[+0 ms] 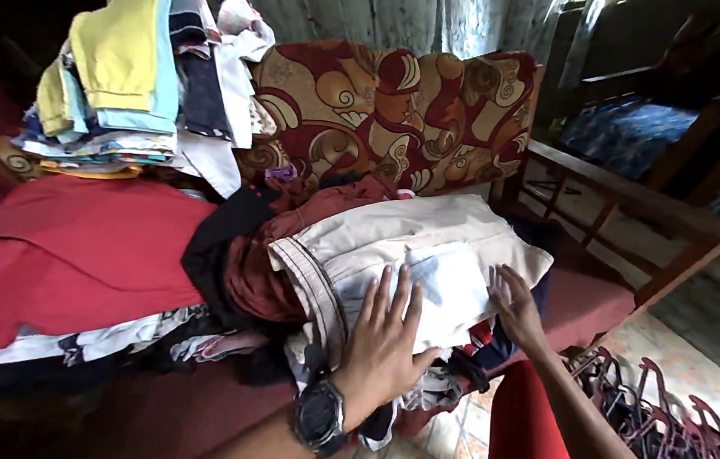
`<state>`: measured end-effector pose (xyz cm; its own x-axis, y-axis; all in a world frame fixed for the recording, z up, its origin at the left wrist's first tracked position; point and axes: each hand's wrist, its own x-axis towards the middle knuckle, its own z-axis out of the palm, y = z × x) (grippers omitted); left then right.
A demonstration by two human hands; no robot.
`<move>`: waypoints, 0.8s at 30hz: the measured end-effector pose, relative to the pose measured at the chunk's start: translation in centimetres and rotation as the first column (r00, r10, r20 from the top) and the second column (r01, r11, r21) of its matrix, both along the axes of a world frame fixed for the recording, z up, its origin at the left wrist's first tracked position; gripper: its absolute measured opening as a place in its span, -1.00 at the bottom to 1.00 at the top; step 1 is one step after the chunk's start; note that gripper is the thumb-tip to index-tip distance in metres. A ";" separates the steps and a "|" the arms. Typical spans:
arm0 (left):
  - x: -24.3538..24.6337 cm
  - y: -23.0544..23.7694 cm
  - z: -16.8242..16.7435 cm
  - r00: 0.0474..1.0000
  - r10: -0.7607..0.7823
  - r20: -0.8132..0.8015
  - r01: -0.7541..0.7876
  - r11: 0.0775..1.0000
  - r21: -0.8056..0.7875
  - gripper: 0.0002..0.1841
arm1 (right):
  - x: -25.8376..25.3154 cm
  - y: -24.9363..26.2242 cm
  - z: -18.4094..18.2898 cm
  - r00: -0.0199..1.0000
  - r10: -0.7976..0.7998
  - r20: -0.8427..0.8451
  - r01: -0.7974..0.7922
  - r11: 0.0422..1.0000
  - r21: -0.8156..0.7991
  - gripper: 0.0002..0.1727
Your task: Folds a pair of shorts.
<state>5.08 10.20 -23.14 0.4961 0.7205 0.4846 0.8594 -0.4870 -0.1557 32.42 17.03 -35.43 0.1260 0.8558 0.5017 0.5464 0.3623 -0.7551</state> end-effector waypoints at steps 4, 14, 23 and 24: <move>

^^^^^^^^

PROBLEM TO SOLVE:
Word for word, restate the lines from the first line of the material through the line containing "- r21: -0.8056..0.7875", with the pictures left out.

RESULT FOR THIS EXERCISE:
[+0 ms] 
`<state>`: measured end-effector pose (xyz cm; its own x-axis, y-axis; all in a world frame fixed for the recording, z up, its origin at the left wrist's first tracked position; point and axes: each hand's wrist, its own x-axis towards the middle knuckle, its own z-axis out of the palm, y = z × x) (grippers omitted); left then right.
A demonstration by two human hands; no robot.
`<move>`: waypoints, 0.8s at 30hz: the measured end-effector pose, relative to the pose measured at the chunk's start: translation in centimetres and rotation as the first column (r00, r10, r20 from the top) and the second column (r01, r11, r21) of its matrix, both along the axes of a world frame fixed for the recording, z up, its origin at the left wrist's first tracked position; gripper: its absolute measured opening as a place in its span, -1.00 at the bottom to 1.00 at the top; step 1 is one step after the chunk's start; note that gripper is the thumb-tip to index-tip distance in metres. A ";" separates the steps and a "|" the arms. Typical spans:
arm0 (left):
  - x: -24.3538..24.6337 cm
  - y: -23.0544..23.7694 cm
  - z: -16.8242..16.7435 cm
  - r00: 0.0474..1.0000
  - r10: -0.7607..0.7823
  - r20: -0.8132..0.8015
  - r01: -0.7541..0.7876
  - r11: 0.0775..1.0000
  - r21: -0.8056..0.7875

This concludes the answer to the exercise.